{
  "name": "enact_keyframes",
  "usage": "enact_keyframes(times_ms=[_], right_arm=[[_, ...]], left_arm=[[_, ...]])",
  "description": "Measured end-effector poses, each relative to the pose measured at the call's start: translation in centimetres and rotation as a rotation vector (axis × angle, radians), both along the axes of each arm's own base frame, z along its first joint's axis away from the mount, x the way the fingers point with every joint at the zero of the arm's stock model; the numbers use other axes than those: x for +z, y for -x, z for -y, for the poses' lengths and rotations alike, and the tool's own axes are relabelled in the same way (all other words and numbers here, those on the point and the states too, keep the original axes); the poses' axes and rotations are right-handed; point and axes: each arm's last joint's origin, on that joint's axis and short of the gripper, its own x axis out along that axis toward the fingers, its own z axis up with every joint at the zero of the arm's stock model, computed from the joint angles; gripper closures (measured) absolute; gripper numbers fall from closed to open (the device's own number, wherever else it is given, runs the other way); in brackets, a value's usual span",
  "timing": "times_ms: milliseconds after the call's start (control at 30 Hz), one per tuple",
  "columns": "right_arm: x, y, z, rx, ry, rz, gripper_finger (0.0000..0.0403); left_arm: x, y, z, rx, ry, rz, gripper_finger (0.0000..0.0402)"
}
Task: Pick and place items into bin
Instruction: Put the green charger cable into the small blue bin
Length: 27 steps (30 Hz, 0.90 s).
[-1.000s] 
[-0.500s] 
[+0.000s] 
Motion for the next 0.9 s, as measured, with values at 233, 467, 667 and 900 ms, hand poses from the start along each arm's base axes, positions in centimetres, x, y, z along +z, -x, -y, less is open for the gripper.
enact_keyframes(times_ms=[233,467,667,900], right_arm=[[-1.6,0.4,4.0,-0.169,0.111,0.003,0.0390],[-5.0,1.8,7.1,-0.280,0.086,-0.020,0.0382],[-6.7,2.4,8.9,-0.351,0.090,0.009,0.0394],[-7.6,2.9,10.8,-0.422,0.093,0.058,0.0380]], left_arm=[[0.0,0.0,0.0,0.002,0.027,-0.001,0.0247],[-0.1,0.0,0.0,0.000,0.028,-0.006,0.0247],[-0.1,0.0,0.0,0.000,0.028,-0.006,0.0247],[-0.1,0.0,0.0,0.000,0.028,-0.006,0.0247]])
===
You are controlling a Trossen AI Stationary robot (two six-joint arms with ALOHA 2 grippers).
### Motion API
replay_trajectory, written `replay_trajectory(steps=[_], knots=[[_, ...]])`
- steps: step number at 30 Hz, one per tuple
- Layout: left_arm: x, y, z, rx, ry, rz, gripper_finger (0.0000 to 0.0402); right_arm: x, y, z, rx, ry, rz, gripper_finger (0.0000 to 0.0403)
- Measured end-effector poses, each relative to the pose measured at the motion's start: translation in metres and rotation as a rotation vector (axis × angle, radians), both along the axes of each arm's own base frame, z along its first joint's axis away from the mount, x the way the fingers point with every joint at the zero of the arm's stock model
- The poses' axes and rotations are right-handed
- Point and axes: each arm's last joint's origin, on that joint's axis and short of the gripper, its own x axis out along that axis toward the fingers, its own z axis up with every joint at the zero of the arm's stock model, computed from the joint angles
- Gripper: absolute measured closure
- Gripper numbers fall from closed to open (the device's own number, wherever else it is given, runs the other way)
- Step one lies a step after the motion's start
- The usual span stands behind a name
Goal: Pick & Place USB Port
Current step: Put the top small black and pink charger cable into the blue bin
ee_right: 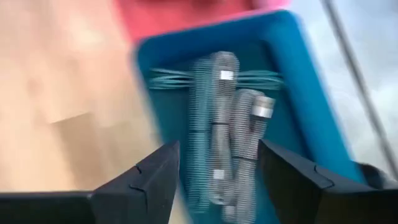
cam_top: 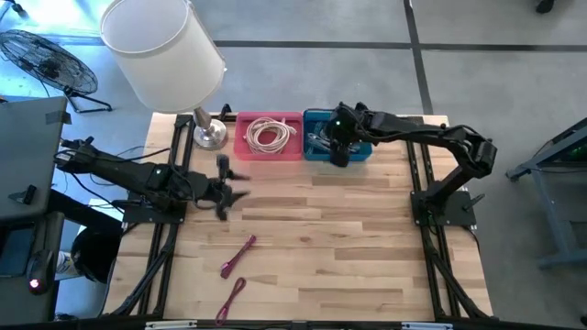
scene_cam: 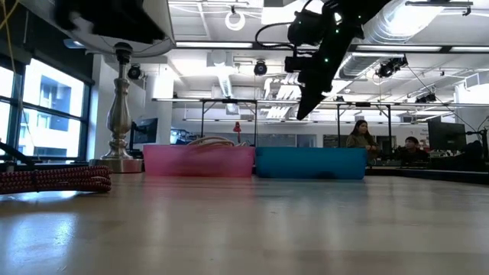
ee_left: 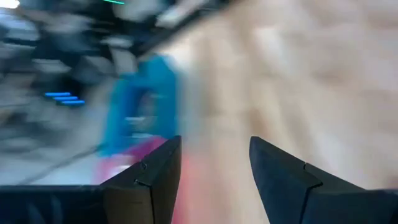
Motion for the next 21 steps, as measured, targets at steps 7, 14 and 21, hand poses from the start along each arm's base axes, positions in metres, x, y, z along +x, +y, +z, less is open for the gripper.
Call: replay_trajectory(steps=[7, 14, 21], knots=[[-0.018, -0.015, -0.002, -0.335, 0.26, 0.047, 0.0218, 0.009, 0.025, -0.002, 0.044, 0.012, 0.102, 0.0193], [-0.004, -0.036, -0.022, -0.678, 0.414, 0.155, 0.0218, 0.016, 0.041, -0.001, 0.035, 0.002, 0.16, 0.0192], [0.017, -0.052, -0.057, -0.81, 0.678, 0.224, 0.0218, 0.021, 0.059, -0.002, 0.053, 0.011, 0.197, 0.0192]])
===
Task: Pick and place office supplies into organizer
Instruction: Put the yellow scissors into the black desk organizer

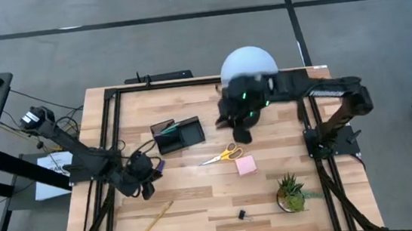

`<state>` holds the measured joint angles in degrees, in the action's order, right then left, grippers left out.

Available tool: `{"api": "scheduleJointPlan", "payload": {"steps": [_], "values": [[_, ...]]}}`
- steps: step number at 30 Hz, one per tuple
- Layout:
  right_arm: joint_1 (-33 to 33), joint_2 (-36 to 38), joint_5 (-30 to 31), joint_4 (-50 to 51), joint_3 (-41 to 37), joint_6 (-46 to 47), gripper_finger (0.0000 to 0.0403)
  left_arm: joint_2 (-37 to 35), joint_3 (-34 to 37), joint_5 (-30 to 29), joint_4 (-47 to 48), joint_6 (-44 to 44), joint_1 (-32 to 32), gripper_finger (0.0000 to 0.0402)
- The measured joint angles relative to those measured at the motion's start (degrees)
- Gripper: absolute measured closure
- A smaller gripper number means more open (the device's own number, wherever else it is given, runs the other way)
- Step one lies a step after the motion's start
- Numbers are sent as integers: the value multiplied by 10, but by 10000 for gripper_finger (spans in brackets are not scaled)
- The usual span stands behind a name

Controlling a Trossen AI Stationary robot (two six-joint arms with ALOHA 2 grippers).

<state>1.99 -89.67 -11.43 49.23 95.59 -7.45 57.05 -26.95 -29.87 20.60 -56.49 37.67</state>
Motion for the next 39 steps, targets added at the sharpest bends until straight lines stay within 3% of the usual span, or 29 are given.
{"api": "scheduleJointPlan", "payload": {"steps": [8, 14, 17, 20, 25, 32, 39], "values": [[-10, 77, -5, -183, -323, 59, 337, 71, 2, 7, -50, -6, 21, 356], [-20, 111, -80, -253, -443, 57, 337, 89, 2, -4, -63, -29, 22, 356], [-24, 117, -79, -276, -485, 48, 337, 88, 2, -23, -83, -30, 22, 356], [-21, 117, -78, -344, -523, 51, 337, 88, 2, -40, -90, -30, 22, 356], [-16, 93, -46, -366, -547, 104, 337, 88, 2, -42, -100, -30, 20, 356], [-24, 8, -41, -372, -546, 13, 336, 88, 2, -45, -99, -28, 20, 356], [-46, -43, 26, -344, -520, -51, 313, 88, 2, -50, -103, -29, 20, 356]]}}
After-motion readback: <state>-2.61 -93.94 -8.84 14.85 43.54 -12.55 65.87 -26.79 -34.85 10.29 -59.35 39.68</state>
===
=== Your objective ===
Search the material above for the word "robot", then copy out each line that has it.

=== Answer to this task ===
You are controlling a Trossen AI Stationary robot (two six-joint arms with ALOHA 2 grippers).
Controlling a Trossen AI Stationary robot (two six-joint arms with ALOHA 2 grippers).

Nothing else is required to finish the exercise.